## [The problem]
Your answer must match the entries below word for word.
Data to examine section start
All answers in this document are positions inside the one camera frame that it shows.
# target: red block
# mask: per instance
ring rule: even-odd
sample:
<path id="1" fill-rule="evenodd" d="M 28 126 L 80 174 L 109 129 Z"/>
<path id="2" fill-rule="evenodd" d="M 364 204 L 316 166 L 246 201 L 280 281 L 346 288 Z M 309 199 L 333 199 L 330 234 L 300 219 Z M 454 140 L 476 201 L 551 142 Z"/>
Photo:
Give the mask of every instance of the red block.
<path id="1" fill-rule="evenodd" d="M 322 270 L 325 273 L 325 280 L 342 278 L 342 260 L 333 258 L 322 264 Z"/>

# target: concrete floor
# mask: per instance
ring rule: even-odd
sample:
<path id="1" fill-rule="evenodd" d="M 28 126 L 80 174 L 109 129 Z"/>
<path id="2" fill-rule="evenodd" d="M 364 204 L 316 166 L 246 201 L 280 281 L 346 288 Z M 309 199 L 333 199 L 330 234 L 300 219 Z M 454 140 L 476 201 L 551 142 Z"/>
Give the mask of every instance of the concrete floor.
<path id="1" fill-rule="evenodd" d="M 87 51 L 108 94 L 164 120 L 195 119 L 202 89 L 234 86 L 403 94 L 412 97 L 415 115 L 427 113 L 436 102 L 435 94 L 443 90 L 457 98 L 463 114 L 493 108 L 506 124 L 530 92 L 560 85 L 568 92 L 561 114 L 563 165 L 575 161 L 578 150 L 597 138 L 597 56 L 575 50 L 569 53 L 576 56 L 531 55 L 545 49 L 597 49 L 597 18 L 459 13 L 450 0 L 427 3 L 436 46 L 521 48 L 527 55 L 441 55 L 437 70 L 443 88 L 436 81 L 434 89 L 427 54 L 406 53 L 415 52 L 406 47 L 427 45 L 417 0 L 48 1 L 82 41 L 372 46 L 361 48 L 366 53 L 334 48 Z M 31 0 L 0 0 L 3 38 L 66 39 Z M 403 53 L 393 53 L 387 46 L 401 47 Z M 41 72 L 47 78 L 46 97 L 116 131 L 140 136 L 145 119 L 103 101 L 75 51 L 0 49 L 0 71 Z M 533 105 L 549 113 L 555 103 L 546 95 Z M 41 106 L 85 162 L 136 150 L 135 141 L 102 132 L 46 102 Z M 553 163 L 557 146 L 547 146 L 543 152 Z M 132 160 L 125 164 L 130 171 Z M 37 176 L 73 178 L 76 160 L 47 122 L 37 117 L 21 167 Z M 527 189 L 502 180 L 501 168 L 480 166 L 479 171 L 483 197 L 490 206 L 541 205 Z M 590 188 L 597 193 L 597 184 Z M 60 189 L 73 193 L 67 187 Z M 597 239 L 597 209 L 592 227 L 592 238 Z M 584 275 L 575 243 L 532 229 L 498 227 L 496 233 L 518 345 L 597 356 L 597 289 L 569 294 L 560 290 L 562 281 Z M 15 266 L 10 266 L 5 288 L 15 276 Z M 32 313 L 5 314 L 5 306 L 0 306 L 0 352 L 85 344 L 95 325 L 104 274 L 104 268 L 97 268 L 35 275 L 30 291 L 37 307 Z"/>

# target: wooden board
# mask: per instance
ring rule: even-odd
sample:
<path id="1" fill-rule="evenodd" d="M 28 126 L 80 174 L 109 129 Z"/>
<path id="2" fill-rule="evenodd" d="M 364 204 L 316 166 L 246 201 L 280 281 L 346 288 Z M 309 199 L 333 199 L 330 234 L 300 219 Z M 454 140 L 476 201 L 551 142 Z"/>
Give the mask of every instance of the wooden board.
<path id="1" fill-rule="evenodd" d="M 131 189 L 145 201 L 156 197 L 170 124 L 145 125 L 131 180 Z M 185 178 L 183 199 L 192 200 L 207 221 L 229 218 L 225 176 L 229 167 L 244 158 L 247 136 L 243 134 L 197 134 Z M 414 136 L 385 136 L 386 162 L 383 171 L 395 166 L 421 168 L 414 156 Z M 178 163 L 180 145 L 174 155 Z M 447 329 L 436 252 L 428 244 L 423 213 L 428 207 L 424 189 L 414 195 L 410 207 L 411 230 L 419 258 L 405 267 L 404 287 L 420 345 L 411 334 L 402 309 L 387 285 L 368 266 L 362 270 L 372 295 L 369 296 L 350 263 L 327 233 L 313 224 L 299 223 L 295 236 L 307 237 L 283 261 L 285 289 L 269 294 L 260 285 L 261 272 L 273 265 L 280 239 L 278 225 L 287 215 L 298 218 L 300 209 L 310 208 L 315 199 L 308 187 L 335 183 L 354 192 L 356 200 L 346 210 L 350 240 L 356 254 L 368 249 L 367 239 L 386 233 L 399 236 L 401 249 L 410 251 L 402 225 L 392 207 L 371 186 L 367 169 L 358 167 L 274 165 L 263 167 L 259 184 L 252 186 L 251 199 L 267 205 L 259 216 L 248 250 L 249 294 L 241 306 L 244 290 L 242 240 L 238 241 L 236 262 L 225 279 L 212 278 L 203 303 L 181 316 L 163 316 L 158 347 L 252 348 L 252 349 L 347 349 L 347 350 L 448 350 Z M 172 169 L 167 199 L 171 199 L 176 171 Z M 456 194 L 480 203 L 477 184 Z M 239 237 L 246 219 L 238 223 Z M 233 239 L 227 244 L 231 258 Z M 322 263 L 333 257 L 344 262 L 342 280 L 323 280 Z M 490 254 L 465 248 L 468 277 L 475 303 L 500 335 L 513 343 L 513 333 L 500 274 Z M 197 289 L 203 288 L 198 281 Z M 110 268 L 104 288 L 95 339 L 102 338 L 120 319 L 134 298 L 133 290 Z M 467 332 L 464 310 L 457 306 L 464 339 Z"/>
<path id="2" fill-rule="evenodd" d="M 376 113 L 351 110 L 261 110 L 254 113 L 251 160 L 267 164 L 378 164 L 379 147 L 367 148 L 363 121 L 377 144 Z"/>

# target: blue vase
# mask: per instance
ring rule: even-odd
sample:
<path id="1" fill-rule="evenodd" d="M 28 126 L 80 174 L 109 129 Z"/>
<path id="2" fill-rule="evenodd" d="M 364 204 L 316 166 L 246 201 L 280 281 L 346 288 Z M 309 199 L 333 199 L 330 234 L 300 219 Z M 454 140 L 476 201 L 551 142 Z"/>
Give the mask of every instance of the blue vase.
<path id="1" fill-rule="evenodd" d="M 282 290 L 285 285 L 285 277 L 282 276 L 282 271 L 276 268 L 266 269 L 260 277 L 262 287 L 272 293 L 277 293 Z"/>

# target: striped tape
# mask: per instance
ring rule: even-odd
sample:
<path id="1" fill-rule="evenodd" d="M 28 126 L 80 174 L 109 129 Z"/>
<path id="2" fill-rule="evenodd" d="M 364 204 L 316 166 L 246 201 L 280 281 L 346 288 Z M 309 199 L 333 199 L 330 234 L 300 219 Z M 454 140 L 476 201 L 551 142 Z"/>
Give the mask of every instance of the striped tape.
Data to examine section end
## [Task output]
All answers in this document are positions inside the one camera frame that it shows.
# target: red block
# mask: per instance
ring rule: even-odd
sample:
<path id="1" fill-rule="evenodd" d="M 28 126 L 80 174 L 109 129 Z"/>
<path id="2" fill-rule="evenodd" d="M 364 204 L 316 166 L 246 201 L 280 281 L 346 288 Z M 309 199 L 333 199 L 330 234 L 300 219 Z M 454 140 L 476 201 L 551 142 Z"/>
Photo:
Give the mask of every instance of the red block.
<path id="1" fill-rule="evenodd" d="M 322 270 L 325 273 L 325 280 L 342 278 L 342 260 L 333 258 L 322 264 Z"/>

# target: concrete floor
# mask: per instance
ring rule: even-odd
sample:
<path id="1" fill-rule="evenodd" d="M 28 126 L 80 174 L 109 129 Z"/>
<path id="2" fill-rule="evenodd" d="M 364 204 L 316 166 L 246 201 L 280 281 L 346 288 Z M 309 199 L 333 199 L 330 234 L 300 219 Z M 454 140 L 476 201 L 551 142 Z"/>
Give the mask of every instance of the concrete floor.
<path id="1" fill-rule="evenodd" d="M 87 51 L 108 94 L 164 120 L 195 119 L 202 89 L 234 86 L 403 94 L 412 97 L 415 115 L 427 113 L 436 102 L 435 94 L 443 90 L 457 98 L 463 114 L 493 108 L 506 124 L 530 92 L 560 85 L 568 92 L 561 114 L 563 165 L 575 161 L 578 150 L 597 138 L 597 56 L 575 50 L 569 53 L 576 56 L 531 55 L 545 49 L 597 49 L 597 18 L 459 13 L 450 0 L 427 3 L 436 46 L 521 48 L 527 55 L 441 55 L 437 70 L 443 88 L 436 81 L 434 89 L 427 54 L 406 53 L 415 52 L 406 47 L 427 45 L 417 0 L 48 1 L 82 41 L 372 46 L 361 48 L 366 53 L 334 48 Z M 31 0 L 0 0 L 3 38 L 66 39 Z M 403 53 L 393 53 L 387 46 L 401 47 Z M 41 72 L 47 78 L 46 97 L 116 131 L 140 136 L 145 119 L 103 101 L 75 51 L 0 49 L 0 71 Z M 533 105 L 549 113 L 555 103 L 546 95 Z M 41 106 L 85 162 L 136 150 L 135 141 L 102 132 L 46 102 Z M 553 163 L 557 146 L 547 146 L 543 152 Z M 132 160 L 125 164 L 130 171 Z M 37 176 L 73 178 L 76 160 L 47 122 L 37 117 L 21 167 Z M 527 189 L 502 180 L 501 168 L 480 166 L 479 171 L 483 197 L 490 206 L 541 205 Z M 590 188 L 597 193 L 597 184 Z M 60 189 L 73 193 L 67 187 Z M 597 239 L 597 209 L 592 227 L 592 238 Z M 584 275 L 575 243 L 532 229 L 498 227 L 496 233 L 518 345 L 597 356 L 597 289 L 569 294 L 560 290 L 562 281 Z M 15 266 L 10 266 L 5 288 L 15 276 Z M 32 313 L 5 314 L 5 306 L 0 306 L 0 352 L 85 344 L 95 325 L 104 274 L 104 268 L 97 268 L 35 275 L 30 291 L 37 307 Z"/>

# target: wooden board
# mask: per instance
ring rule: even-odd
sample:
<path id="1" fill-rule="evenodd" d="M 28 126 L 80 174 L 109 129 Z"/>
<path id="2" fill-rule="evenodd" d="M 364 204 L 316 166 L 246 201 L 280 281 L 346 288 Z M 309 199 L 333 199 L 330 234 L 300 219 Z M 454 140 L 476 201 L 551 142 Z"/>
Give the mask of every instance of the wooden board.
<path id="1" fill-rule="evenodd" d="M 131 189 L 145 201 L 156 197 L 170 124 L 145 125 L 131 180 Z M 185 178 L 183 199 L 192 200 L 207 221 L 229 218 L 225 176 L 229 167 L 244 158 L 247 136 L 243 134 L 197 134 Z M 414 136 L 385 136 L 386 162 L 383 171 L 395 166 L 421 168 L 414 156 Z M 178 163 L 180 145 L 174 155 Z M 447 329 L 436 252 L 428 244 L 423 213 L 428 207 L 424 189 L 414 195 L 410 207 L 411 230 L 419 258 L 405 267 L 404 287 L 420 345 L 411 334 L 402 309 L 387 285 L 368 266 L 362 270 L 372 295 L 369 296 L 350 263 L 327 233 L 313 224 L 299 223 L 295 236 L 307 237 L 283 261 L 285 289 L 269 294 L 260 285 L 261 272 L 273 265 L 280 239 L 278 225 L 287 215 L 298 218 L 300 209 L 310 208 L 315 199 L 308 187 L 335 183 L 354 192 L 356 200 L 346 210 L 350 240 L 356 254 L 368 249 L 367 239 L 386 233 L 399 236 L 401 249 L 410 251 L 402 225 L 392 207 L 371 186 L 367 169 L 358 167 L 274 165 L 263 167 L 259 184 L 252 186 L 251 199 L 267 205 L 259 216 L 248 250 L 249 294 L 241 306 L 244 290 L 242 240 L 238 241 L 236 262 L 225 279 L 212 278 L 203 303 L 181 316 L 163 316 L 158 347 L 252 348 L 252 349 L 347 349 L 347 350 L 448 350 Z M 172 169 L 167 199 L 171 199 L 176 171 Z M 456 194 L 480 203 L 477 184 Z M 239 237 L 246 219 L 238 223 Z M 233 239 L 227 244 L 231 258 Z M 322 263 L 333 257 L 344 262 L 342 280 L 323 280 Z M 490 254 L 465 248 L 468 277 L 475 303 L 500 335 L 513 343 L 513 333 L 500 274 Z M 197 289 L 203 288 L 198 281 Z M 110 268 L 104 288 L 95 339 L 102 338 L 120 319 L 134 298 L 133 290 Z M 467 332 L 464 310 L 457 306 L 464 339 Z"/>
<path id="2" fill-rule="evenodd" d="M 376 113 L 351 110 L 261 110 L 254 113 L 251 160 L 267 164 L 378 164 L 379 147 L 367 148 L 363 121 L 377 144 Z"/>

# target: blue vase
# mask: per instance
ring rule: even-odd
sample:
<path id="1" fill-rule="evenodd" d="M 28 126 L 80 174 L 109 129 Z"/>
<path id="2" fill-rule="evenodd" d="M 364 204 L 316 166 L 246 201 L 280 281 L 346 288 Z M 309 199 L 333 199 L 330 234 L 300 219 Z M 454 140 L 476 201 L 551 142 Z"/>
Give the mask of every instance of the blue vase.
<path id="1" fill-rule="evenodd" d="M 282 290 L 285 285 L 285 277 L 282 276 L 282 271 L 276 268 L 266 269 L 260 277 L 262 287 L 272 293 L 277 293 Z"/>

# target: striped tape
# mask: per instance
ring rule: even-odd
sample:
<path id="1" fill-rule="evenodd" d="M 28 126 L 80 174 L 109 129 Z"/>
<path id="2" fill-rule="evenodd" d="M 364 204 L 316 166 L 246 201 L 280 281 L 346 288 Z M 309 199 L 333 199 L 330 234 L 300 219 Z M 454 140 L 476 201 L 551 142 Z"/>
Give the mask of every instance of the striped tape.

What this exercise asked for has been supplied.